**DATA BELOW**
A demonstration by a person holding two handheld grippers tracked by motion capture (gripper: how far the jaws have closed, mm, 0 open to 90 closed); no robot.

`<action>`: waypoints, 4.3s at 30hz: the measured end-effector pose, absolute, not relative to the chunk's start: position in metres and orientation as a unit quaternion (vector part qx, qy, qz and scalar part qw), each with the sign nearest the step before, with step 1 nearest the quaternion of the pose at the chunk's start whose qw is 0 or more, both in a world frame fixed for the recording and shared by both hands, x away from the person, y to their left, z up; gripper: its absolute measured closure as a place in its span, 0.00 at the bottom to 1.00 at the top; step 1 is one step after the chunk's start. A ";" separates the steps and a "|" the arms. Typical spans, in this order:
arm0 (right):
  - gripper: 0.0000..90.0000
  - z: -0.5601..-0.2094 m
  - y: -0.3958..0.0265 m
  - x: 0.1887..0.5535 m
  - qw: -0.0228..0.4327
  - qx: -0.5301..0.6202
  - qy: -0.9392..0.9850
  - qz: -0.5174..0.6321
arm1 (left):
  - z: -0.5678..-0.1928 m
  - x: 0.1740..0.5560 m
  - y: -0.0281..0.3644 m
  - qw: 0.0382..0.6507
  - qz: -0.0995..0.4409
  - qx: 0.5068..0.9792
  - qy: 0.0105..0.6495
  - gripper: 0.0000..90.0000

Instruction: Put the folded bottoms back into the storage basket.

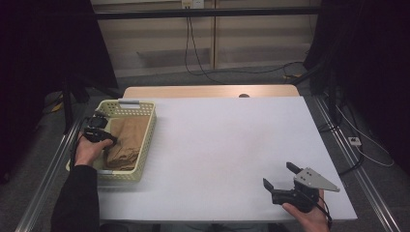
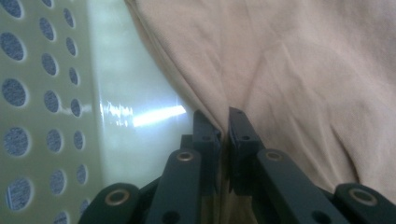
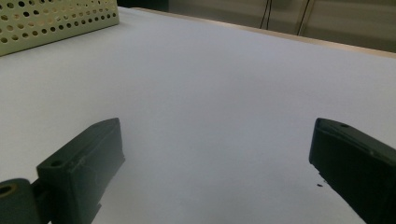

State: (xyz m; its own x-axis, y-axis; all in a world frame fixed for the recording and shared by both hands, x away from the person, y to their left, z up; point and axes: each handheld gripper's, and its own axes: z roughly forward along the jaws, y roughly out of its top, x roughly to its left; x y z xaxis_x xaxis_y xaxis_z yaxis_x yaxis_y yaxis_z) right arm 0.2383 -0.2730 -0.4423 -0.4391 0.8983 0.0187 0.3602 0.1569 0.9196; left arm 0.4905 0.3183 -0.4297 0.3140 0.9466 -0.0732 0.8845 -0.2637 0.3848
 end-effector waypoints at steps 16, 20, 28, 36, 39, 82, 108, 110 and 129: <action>0.03 -0.442 -0.273 0.238 0.285 0.449 0.704 0.471 | -0.427 0.490 0.323 0.183 0.127 0.787 0.575 0.87; 0.03 -0.442 -0.273 0.238 0.286 0.448 0.705 0.470 | -0.424 0.488 0.326 0.203 0.123 0.787 0.570 0.80; 0.03 -0.443 -0.274 0.239 0.283 0.448 0.704 0.473 | -0.416 0.485 0.325 0.216 0.139 0.795 0.550 0.60; 0.03 -0.443 -0.274 0.240 0.285 0.450 0.703 0.472 | -0.410 0.480 0.319 0.224 0.160 0.798 0.537 0.35; 0.03 -0.443 -0.275 0.240 0.285 0.451 0.701 0.473 | -0.407 0.479 0.318 0.242 0.167 0.790 0.538 0.23; 0.03 -0.443 -0.272 0.245 0.292 0.456 0.697 0.470 | -0.342 0.415 0.321 0.424 0.314 0.720 0.451 0.05; 0.03 -0.440 -0.272 0.242 0.296 0.450 0.694 0.478 | -0.352 0.368 0.352 0.420 0.316 0.709 0.470 0.06; 0.03 -0.440 -0.272 0.242 0.294 0.451 0.694 0.479 | -0.356 0.365 0.356 0.415 0.317 0.712 0.470 0.07; 0.03 -0.440 -0.271 0.242 0.293 0.446 0.697 0.478 | -0.352 0.328 0.349 0.418 0.309 0.705 0.483 0.07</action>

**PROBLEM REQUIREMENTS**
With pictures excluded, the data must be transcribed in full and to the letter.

**EXERCISE SOLUTION**
A demonstration by a person holding two handheld grippers tracked by motion capture (gripper: how far the jaws have closed, mm, 0 open to 90 closed); no robot.

`<action>`: waypoints, 4.3s at 30hz: the measured end-effector pose, absolute, not relative to the chunk's start: position in metres and orientation as a unit quaternion (vector part qx, qy, qz and scalar part qw), each with the sign nearest the step before, with step 1 nearest the quaternion of the pose at the chunk's start whose qw is 0 or more, both in a world frame fixed for the recording and shared by both hands, x away from the person, y to their left, z up; gripper: its absolute measured closure as a place in its span, 0.00 at the bottom to 1.00 at the top; step 1 is one step after the chunk's start. A ";" separates the steps and a "|" the arms. Typical spans, in this order:
arm0 (right):
  - gripper: 0.0000..90.0000
  - z: -0.5601..-0.2094 m
  - y: -0.3958..0.0265 m
  - x: 0.1887..0.5535 m
  - qw: -0.0228..0.4327
  - qx: -0.5301..0.6202
  - qy: -0.9392..0.9850
  - qz: -0.5174..0.6321
arm1 (left):
  - z: -0.5678..-0.1928 m
  - x: 0.1740..0.5560 m
  - y: -0.0281..0.3644 m
  - qw: 0.0382..0.6507
  - qz: -0.0995..0.4409
  - qx: 0.5068..0.9792
  - qy: 0.0105..0.6495
  - gripper: 0.0000..90.0000

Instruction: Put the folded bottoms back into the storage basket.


State: (xyz m; its own x-axis, y-axis; all in a world frame fixed for the recording and shared by both hands, x away from the person, y to their left, z up; point and axes: each handheld gripper's, and its own axes: z roughly forward along the jaws, y roughly out of its top, x roughly to its left; x y z xaxis_x xaxis_y xaxis_z yaxis_x yaxis_y yaxis_z) right arm 0.2383 -0.2730 -0.4423 -0.4391 0.8983 0.0187 0.3602 0.1569 0.9196; left arm 0.4905 0.3183 -0.4297 0.3140 0.9466 -0.0732 0.8845 -0.2637 0.3848
 end-effector waypoints at steps 16, 20, 28, 36, 39, 82, 108, 110 and 129: <action>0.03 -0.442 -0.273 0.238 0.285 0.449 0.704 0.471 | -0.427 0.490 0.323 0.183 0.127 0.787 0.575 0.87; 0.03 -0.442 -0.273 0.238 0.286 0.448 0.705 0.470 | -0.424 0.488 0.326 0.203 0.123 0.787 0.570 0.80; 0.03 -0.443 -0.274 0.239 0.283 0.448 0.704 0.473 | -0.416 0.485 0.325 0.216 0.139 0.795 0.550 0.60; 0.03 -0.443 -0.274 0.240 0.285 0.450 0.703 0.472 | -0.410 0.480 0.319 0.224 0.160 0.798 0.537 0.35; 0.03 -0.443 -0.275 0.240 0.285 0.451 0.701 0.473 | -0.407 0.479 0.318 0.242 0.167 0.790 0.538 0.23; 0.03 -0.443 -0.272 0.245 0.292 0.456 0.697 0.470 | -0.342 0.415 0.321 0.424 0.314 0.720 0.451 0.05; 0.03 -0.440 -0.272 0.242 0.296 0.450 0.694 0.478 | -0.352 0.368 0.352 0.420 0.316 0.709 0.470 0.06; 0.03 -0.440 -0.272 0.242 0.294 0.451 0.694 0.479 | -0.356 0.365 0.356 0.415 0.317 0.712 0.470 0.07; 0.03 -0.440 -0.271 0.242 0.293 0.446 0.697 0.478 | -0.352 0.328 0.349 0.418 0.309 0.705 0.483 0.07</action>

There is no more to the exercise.